Description of the task. Retype the listing below exactly, pictures removed.

Exercise data.
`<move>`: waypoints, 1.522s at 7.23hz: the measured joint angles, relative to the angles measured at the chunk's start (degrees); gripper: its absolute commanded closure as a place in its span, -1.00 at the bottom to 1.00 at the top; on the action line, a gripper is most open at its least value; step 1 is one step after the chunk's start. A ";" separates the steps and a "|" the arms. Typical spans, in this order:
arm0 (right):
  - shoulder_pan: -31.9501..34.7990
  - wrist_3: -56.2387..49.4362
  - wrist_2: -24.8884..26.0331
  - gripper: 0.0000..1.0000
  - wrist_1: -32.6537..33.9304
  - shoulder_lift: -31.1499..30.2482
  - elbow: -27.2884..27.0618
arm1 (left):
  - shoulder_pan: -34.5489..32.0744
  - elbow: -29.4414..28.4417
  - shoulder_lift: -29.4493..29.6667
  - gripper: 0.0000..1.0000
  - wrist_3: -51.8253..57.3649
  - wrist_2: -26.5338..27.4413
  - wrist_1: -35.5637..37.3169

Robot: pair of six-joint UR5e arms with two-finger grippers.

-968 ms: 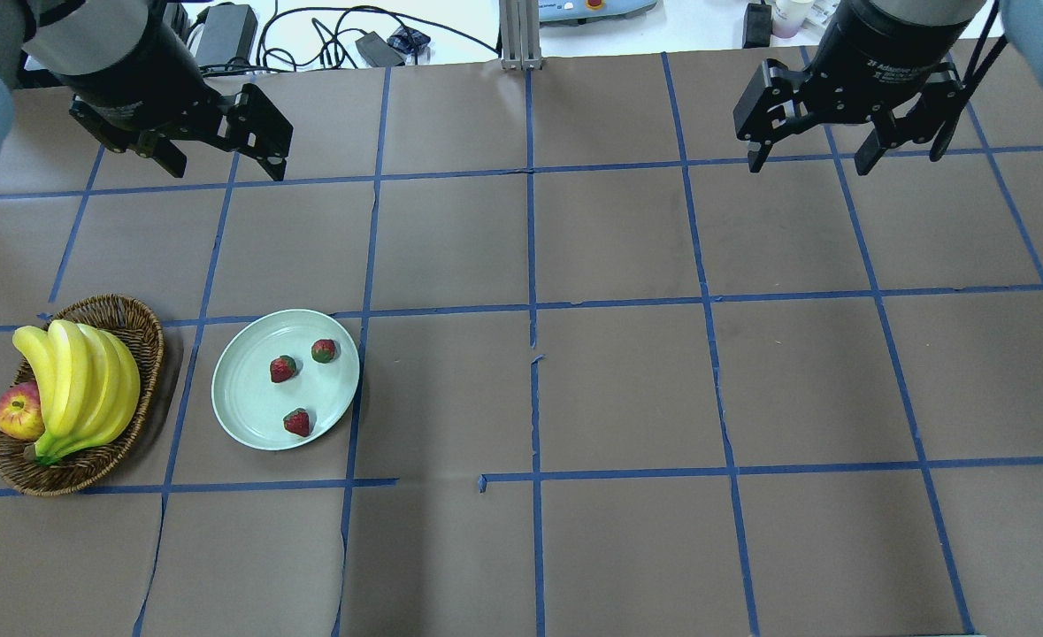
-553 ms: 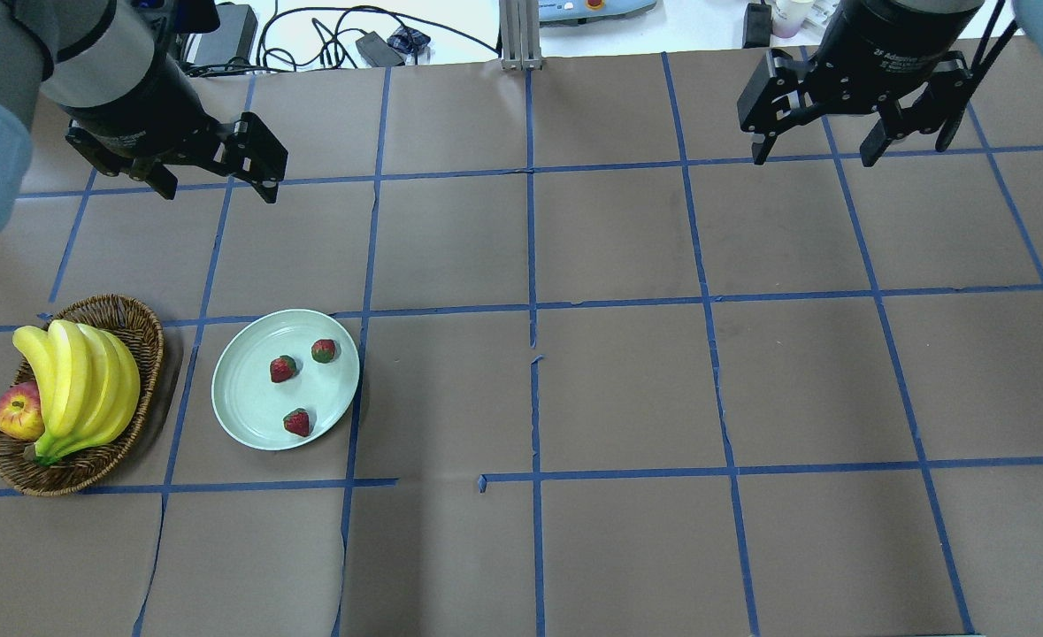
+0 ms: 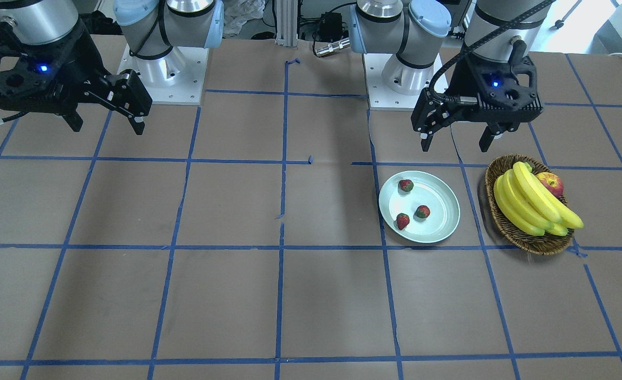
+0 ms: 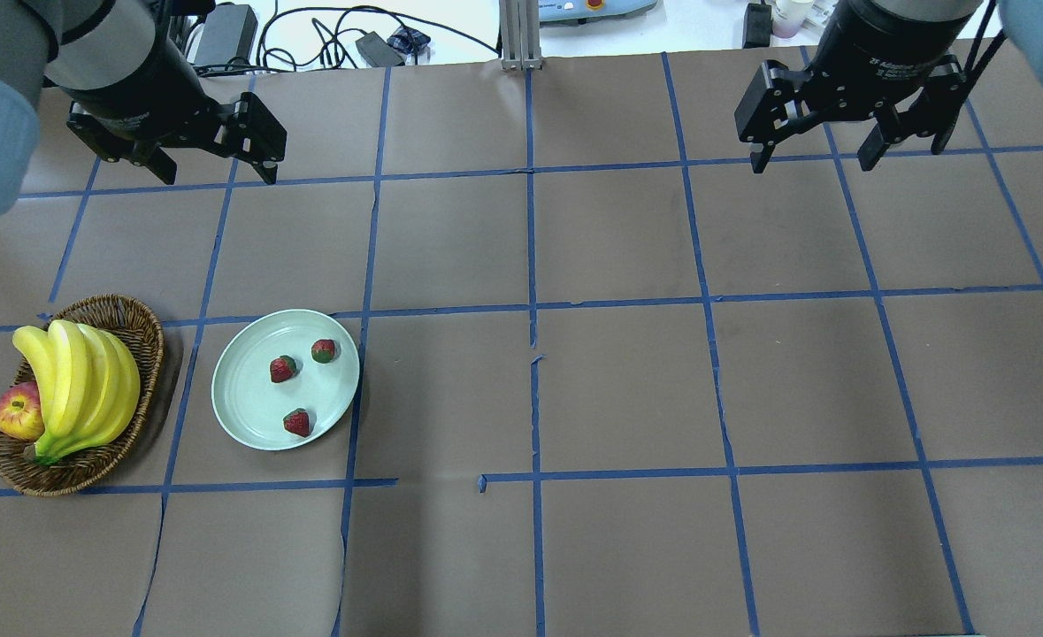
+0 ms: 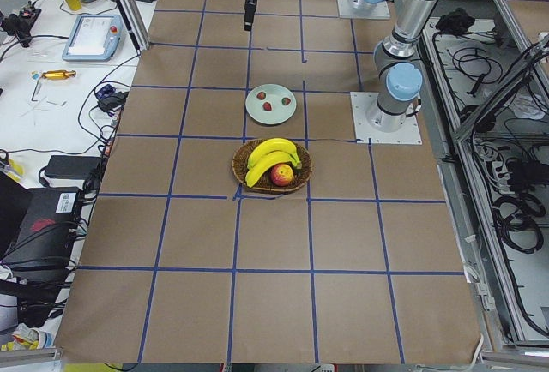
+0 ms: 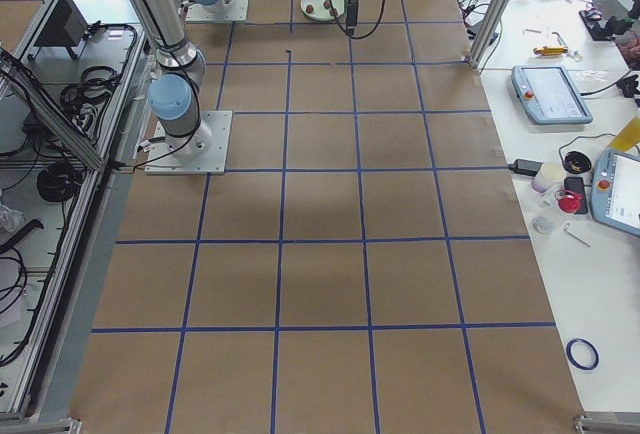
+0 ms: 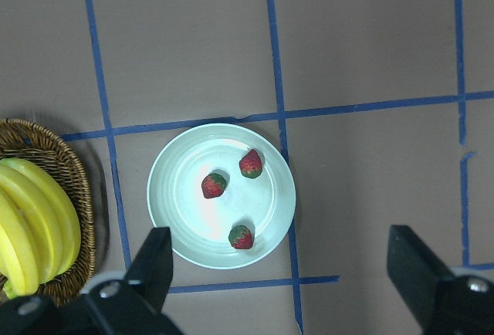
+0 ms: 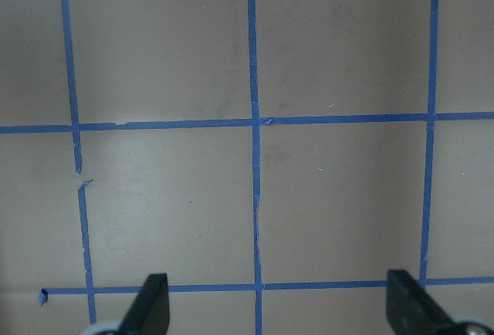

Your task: Collect all strawberries into plate

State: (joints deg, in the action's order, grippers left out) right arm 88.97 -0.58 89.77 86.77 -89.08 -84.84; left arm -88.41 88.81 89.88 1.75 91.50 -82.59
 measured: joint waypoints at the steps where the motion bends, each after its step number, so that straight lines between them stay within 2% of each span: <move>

Exercise answer.
`<move>`: waypoints, 1.522s at 7.23hz: the measured joint angles, relative to the angles measured at the chunk's start (degrees); gripper: its absolute commanded closure as a place in its span, -1.00 at the bottom to 1.00 at the top; on the action line, a gripper is most open at its least value; step 1 is one step after the chunk's start. A ";" separates the steps and a "|" the arms. Typical spans, in this order:
arm0 (right):
  - shoulder_pan: -31.9501..34.7990
  - wrist_3: -56.2387..49.4362
  - wrist_2: -24.8884..26.0331
  - gripper: 0.0000..1.0000
  - wrist_1: -32.6537..33.9304
  - shoulder_lift: -31.1499..30.2482
  - elbow: -27.2884..27.0618
arm1 (left):
  - shoulder_pan: -34.5489..32.0744
  - elbow: -29.4414..28.4417
  - shoulder_lift: -29.4493..29.6667
  - gripper: 0.0000..1.0000
  - wrist_3: -51.8253..57.3649
  - wrist_2: -26.5338..27.4413
  - wrist_1: -35.5637..37.3169

Robot: pair of six-joint UR5e arms with two-finger grippers.

-968 ms: 
-553 ms: 
+0 ms: 
+0 ms: 
+0 ms: 
+0 ms: 
+0 ms: 
+0 ms: 

Your task: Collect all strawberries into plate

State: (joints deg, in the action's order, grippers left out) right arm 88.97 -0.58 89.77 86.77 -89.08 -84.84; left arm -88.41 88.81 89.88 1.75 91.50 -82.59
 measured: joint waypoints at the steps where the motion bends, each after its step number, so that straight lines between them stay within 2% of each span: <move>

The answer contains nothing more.